Could you count the lines in the entries beneath that hold the word "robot"? Respond with the number alone.

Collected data
▬▬▬▬▬▬▬▬▬▬

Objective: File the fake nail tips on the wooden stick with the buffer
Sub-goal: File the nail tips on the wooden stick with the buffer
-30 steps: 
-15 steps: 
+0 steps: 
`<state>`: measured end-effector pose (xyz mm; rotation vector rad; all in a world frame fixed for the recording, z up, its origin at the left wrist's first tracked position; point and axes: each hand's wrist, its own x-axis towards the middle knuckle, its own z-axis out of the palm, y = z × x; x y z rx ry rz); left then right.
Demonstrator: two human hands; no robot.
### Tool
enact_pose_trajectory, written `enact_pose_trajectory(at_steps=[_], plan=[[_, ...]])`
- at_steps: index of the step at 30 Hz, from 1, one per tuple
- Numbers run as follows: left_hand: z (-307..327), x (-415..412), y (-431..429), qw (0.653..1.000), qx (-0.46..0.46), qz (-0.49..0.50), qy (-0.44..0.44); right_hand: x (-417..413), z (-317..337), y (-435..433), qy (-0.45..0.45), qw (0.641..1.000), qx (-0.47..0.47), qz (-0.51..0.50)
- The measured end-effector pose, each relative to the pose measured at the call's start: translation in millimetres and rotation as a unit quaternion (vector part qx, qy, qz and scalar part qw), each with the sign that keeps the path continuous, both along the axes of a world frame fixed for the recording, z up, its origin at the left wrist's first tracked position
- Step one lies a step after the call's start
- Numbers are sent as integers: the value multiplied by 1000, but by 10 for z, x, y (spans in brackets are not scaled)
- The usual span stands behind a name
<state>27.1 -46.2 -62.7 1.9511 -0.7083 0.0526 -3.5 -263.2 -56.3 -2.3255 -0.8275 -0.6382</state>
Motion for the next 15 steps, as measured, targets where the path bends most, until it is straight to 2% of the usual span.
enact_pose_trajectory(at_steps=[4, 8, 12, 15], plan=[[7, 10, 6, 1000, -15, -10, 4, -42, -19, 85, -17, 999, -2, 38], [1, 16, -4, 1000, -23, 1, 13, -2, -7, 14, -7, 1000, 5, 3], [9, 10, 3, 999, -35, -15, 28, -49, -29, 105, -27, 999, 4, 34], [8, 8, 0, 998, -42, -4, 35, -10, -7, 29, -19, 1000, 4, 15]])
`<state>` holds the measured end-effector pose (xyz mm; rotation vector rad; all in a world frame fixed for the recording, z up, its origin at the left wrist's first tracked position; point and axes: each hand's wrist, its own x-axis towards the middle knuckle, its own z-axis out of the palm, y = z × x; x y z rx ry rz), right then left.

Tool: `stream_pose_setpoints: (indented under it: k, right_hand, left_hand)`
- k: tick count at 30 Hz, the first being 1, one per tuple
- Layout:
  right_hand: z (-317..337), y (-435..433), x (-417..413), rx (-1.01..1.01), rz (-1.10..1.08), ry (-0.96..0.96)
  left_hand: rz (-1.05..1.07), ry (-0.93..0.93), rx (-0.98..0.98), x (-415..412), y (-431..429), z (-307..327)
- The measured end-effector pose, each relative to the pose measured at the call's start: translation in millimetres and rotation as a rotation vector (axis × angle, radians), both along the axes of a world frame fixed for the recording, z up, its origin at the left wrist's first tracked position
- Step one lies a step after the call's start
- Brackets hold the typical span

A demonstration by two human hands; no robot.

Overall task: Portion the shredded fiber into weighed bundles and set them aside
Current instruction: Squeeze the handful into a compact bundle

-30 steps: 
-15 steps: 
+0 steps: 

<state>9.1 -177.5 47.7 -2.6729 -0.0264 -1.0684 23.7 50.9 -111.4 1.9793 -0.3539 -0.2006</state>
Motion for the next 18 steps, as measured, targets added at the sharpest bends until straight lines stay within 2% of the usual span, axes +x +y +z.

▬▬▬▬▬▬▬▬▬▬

Answer space:
2